Shays’s rebellion led Washington and other Nationalists— including Alexander Hamilton and James Madison—to proclaim the Articles of Confederation inadequate and urge support for the Constitution produced by the Constitutional Convention in 1787.
The specter of armed upheavals like that led by Shays strengthened the convention delegates’ conviction that the national government needed to be more powerful. Moreover, it changed the opinion of those delegates who had been arguing on behalf of the more limited powers of government under the Articles of Confederation. As a direct result of Shays’s Rebellion, the US Constitution granted powers to the states to suppress future violence.3^3
In 1788, Daniel Shays was granted a pardon by the state of Massachusetts, and he was able to return home from Vermont, where he had been in hiding out in the woods. He was also belatedly paid for his five years of service in the Continental Army during the American Revolution.

What do you think?

In your opinion, what was Shays’s most substantial grievance? Was there anything else he could have done to obtain debt relief?

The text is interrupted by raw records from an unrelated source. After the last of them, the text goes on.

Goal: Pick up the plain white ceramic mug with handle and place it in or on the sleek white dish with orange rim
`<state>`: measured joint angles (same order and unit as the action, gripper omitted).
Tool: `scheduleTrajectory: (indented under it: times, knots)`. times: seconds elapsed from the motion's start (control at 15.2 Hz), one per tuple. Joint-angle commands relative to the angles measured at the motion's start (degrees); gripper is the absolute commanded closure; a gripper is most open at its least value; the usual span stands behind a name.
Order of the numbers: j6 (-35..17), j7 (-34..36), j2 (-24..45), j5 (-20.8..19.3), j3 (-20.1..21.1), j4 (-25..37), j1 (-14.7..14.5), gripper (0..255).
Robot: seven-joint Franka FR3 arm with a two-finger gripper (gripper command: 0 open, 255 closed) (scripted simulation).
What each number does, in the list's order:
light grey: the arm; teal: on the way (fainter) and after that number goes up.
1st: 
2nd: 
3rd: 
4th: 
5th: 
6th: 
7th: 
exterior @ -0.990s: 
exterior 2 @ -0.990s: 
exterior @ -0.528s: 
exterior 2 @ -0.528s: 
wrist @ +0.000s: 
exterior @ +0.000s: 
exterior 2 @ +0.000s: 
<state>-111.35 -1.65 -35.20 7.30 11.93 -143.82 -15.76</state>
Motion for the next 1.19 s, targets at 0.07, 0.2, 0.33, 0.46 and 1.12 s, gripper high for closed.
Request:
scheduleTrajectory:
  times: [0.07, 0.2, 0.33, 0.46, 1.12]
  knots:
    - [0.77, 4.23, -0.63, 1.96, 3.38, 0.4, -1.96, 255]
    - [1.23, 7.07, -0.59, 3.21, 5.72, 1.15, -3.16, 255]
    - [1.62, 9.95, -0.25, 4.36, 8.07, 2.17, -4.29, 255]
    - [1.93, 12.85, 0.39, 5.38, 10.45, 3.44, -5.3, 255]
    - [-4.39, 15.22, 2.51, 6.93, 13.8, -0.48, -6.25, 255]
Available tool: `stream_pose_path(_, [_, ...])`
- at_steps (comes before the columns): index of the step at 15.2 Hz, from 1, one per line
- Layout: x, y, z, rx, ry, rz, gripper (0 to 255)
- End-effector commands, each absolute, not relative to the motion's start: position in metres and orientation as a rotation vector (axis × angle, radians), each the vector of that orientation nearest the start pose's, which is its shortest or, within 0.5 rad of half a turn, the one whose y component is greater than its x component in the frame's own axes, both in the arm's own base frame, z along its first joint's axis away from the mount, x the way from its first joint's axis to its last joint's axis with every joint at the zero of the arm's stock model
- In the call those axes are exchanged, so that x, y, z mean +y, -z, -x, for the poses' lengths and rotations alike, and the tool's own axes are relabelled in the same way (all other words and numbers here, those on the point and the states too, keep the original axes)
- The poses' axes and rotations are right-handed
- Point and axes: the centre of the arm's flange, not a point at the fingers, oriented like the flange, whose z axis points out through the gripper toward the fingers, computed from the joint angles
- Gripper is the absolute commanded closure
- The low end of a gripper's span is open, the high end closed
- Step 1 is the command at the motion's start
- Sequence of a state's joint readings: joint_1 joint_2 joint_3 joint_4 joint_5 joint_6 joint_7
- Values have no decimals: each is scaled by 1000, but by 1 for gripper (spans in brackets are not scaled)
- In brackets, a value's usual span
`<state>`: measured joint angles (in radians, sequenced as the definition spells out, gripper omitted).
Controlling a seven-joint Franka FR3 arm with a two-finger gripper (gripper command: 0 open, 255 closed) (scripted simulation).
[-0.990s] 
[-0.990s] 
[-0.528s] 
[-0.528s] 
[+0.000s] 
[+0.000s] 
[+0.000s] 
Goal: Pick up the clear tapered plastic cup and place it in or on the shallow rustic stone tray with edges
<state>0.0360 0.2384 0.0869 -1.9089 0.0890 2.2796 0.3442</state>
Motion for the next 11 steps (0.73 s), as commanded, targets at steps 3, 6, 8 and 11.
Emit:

Do you sympathize more with the rural workers of Massachusetts or with the Nationalists led by George Washington? Are the views of these different groups irreconcilable?
What was the most profound consequence of Shays’s Rebellion?
Why do you think the same people who didn’t want to pay taxes to the British during the Revolution were so angry when citizens in their own nation didn’t want to pay taxes?
Article written by Dr. Michelle Getchell. This article is licensed under a CC-BY-NC-SA 4.0 license.
Notes
  1. For more, see Sean Condon, Shays’s Rebellion: Authority and Distress in Post-Revolutionary America (Baltimore, MD: Johns Hopkins University Press, 2015).
  2. David P. Szatmary, Shays’s Rebellion: The Making of an Agrarian Insurrection (Amhert: University of Massachusetts Press, 1980), 102.
  3. See Leonard L. Richards, Shays’s Rebellion: The American Revolution’s Final Battle (Philadelphia: University of Pennsylvania Press, 2002).